◆ **PROBLEM TO SOLVE**
Please retype the data below line for line and leave out every picture.

◆ **DATA SEGMENT**
[Start of section]
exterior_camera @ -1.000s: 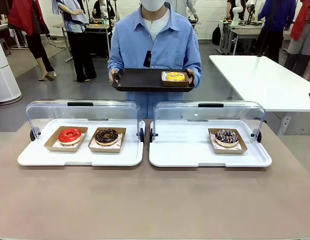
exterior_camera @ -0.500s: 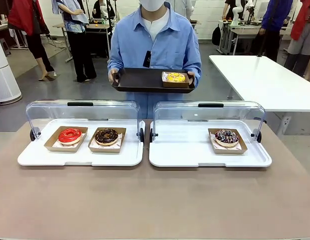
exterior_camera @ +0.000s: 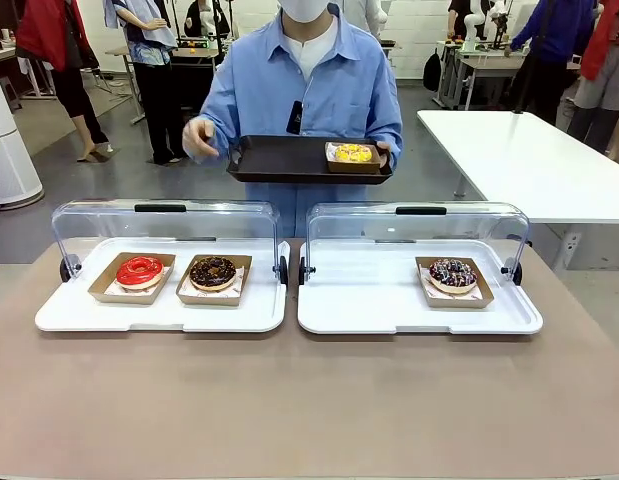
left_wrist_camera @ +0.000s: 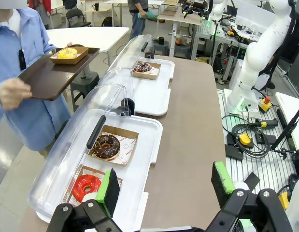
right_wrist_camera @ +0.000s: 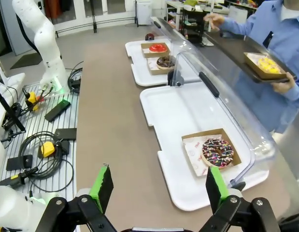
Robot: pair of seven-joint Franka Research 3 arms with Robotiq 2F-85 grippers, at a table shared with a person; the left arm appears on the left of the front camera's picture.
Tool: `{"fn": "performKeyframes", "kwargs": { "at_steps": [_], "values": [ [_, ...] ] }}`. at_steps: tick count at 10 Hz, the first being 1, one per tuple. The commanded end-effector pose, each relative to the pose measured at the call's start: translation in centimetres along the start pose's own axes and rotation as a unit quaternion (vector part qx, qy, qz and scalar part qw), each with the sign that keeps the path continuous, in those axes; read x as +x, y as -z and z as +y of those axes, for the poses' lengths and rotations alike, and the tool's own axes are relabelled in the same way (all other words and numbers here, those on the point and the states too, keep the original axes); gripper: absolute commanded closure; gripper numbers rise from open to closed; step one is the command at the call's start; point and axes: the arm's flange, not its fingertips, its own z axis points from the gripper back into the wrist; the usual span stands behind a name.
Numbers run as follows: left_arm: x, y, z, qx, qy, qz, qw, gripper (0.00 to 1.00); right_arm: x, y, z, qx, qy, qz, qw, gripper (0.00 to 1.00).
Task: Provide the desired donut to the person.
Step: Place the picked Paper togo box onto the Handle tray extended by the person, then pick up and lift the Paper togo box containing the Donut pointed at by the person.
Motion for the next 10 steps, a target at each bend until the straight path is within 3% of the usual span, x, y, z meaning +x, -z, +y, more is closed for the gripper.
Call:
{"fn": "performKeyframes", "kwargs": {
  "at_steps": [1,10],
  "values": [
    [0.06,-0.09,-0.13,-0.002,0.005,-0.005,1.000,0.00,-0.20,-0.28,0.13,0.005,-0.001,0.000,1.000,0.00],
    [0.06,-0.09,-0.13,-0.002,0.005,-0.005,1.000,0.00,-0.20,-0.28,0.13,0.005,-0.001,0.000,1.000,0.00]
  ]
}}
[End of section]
◆ **TASK SOLUTION**
exterior_camera @ -1.000s: 
exterior_camera @ -0.500s: 
exterior_camera @ +0.000s: 
left_wrist_camera @ +0.000s: 
right_wrist_camera @ +0.000s: 
Robot: pair of seven-joint Franka Research 3 arms with Robotiq 2F-85 grippers, at a table shared with a person; the left arm appears on the left of the front camera's picture.
Tool: `{"fn": "performKeyframes", "kwargs": { "at_steps": [_], "values": [ [_, ...] ] }}`. at_steps: tick count at 10 Hz, the first being 1, one per tuple. The commanded end-effector pose, each relative to the pose measured at the call's start: translation in centimetres along the start pose's own axes and rotation as a unit quaternion (vector part qx, qy, qz and scalar part qw), each with the sign that keeps the path continuous, in those axes; read x as +x, y as -z and z as +y of those axes, for the poses' lengths and rotations alike, and the tool's own axes are relabelled in the same way (all other words and numbers here, those on the point and the states too, keep the original axes); gripper: absolute commanded closure; gripper numbers rise from open to closed; step one is the command at the call's start; point and axes: the arm's flange, not its fingertips, its own z axis points from the gripper back into the wrist; the usual span stands behind a name.
Numbers run as follows: left_arm: x, y, z, qx, qy, qz, qw, gripper (0.00 to 1.00); right_arm: x, y, z, qx, qy, qz, qw, gripper (0.00 to 1.00).
Task: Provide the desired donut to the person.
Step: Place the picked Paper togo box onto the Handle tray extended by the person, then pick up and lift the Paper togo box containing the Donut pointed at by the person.
Motion for the next 10 steps, a target at each bend until the straight path is within 3% of the usual span, x, y, z meaning +x, -z, +y, more is closed for the gripper.
Call:
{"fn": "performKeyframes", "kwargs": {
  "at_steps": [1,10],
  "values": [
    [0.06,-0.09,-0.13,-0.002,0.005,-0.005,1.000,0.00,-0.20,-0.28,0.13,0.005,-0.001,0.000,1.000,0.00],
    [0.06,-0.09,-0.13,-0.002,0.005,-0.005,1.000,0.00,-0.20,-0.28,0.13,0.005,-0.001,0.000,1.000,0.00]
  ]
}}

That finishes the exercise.